Gene therapy is a challenging, constantly evolving field. The use of viral vector therapies has opened new doors for research and potential applications.
However, conducting gene therapy research is also a time-consuming and delicate process. It's essential to have easy access to aseptic filled viral vectors. BioStem Life Sciences offers aseptic filling for viral vector therapies and has experience in manufacturing biotherapeutics for gene therapies and cell therapeutics.
The difference between sterile and aseptic processing is small but critical. Both processes' goal is to eliminate harmful microorganisms. However, the aseptic process results in a contamination-free environment rather than a sterile one.¹
The sterile process eliminates all germs. This process is essential for clean rooms, but not useful for storing viral vectors or cell cultures. Instead, BioStem Life Sciences uses aseptic fill and finish, which removes harmful microorganisms, while leaving the target viral vector or cell culture intact.
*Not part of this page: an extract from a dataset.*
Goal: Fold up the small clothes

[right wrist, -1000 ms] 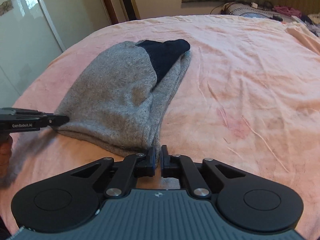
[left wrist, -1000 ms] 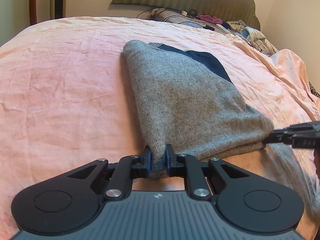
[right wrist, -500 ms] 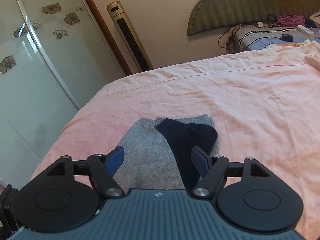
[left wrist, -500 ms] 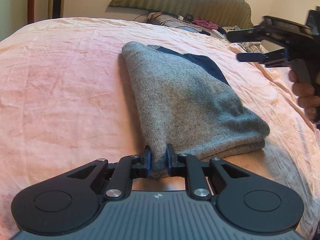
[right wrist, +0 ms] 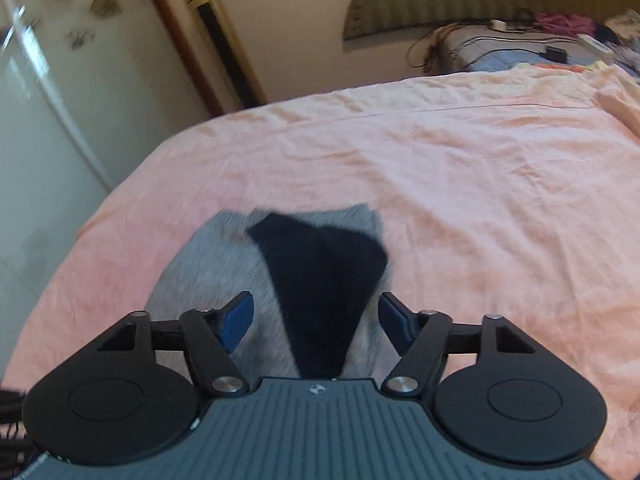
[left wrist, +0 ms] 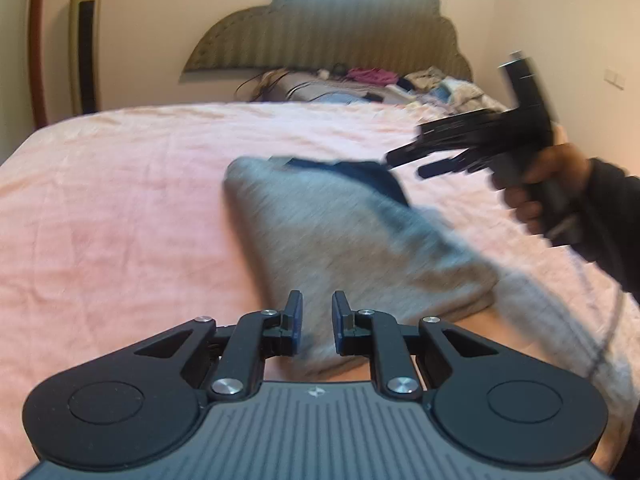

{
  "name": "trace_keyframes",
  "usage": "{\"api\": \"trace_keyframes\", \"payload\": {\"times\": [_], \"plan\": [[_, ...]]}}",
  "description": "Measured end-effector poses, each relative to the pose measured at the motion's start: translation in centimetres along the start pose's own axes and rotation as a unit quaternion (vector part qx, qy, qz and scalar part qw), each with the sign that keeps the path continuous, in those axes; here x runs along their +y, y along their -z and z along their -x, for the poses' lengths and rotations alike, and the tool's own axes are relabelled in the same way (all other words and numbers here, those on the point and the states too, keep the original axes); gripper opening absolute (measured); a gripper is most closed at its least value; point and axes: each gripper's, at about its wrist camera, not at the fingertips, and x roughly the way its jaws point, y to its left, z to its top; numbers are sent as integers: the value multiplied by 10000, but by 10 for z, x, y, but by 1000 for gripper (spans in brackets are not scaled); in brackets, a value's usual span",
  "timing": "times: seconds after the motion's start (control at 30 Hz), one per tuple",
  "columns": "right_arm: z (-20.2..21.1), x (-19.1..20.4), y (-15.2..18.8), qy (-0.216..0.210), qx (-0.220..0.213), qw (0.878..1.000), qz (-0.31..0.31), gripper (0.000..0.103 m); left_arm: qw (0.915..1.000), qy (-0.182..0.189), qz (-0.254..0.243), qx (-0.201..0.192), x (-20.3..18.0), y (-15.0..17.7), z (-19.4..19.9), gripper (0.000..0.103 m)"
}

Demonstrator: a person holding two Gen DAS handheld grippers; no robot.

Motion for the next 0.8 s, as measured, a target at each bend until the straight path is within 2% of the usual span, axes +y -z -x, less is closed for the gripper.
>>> {"api": "trace_keyframes", "payload": {"times": [0.07,0.1,0.13,0.2,0.23,0.27,0.3,0.37,0.47,0.5,0.57,0.63,0.67,0.7,0.73,0.77,0.8], "plan": [[-24,-11,-7,132,346,9987,-357,74,9999,-87,99,3,-1,-7,-15,35],[-32,-16,-6,25,504,9971,-563,74,9994,-176,311,36,4,-10,-25,59],[-35,-19,-2,-163,603,9953,-743,74,9977,-216,628,93,14,-11,-34,78],[-31,-25,13,-581,675,9914,-958,75,9849,-8,1696,342,47,-6,-52,80],[-25,-28,25,-780,717,9888,-1046,79,9714,350,2285,542,66,1,-60,80],[-19,-33,37,-1010,759,9856,-1128,80,9591,669,2672,660,77,8,-64,80],[-10,-37,51,-1332,741,9814,-1169,81,9534,878,2835,543,82,14,-62,80],[8,-49,77,-1891,889,9689,-1323,82,9420,1295,3027,647,88,21,-64,80],[25,-66,107,-2512,1085,9429,-1900,82,9108,2045,3450,978,88,26,-80,79],[29,-66,113,-2621,1010,9406,-1905,80,9063,2135,3505,1011,86,25,-85,79],[30,-64,117,-2716,992,9377,-1927,81,9048,2232,3472,1044,80,22,-94,79],[22,-59,113,-2797,1060,9319,-2050,81,9009,2315,3494,1133,75,18,-103,77],[17,-52,109,-2711,1145,9351,-1974,78,9017,2267,3478,1209,72,16,-106,72],[11,-42,105,-2360,1305,9474,-1722,58,9047,2158,3430,1319,69,13,-110,52],[10,-36,101,-2104,1424,9563,-1449,24,9080,2029,3373,1433,68,15,-111,30],[8,-31,100,-2080,1443,9588,-1290,22,9093,1910,3356,1549,69,15,-112,19],[10,-30,98,-2075,1445,9596,-1235,22,9089,1874,3362,1607,72,17,-111,16]]}}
Aseptic filling also stops the bacteria or virus from reproducing.
Innovations in aseptic filling have allowed researchers to use viral vectors in gene therapies. Viruses replicate by introducing their genetic material into their host cell. This genetic material overrides the host cell's normal function and it will start creating more virus cells. Usually, the body eventually destroys the virus cells, either on its own or with medication.²
However, some viruses inject their genes into the host cell's genome. These genes remain a part of the cell until it dies. These viral vectors can be altered and used to deliver healthy cells in a targeted manner.
To create a viral vector, a scientist will remove the harmful parts of the virus and replace it with new genes. However, encoding the optimal viral vector is a delicate and challenging process that usually requires a research facility experienced in aseptic filling.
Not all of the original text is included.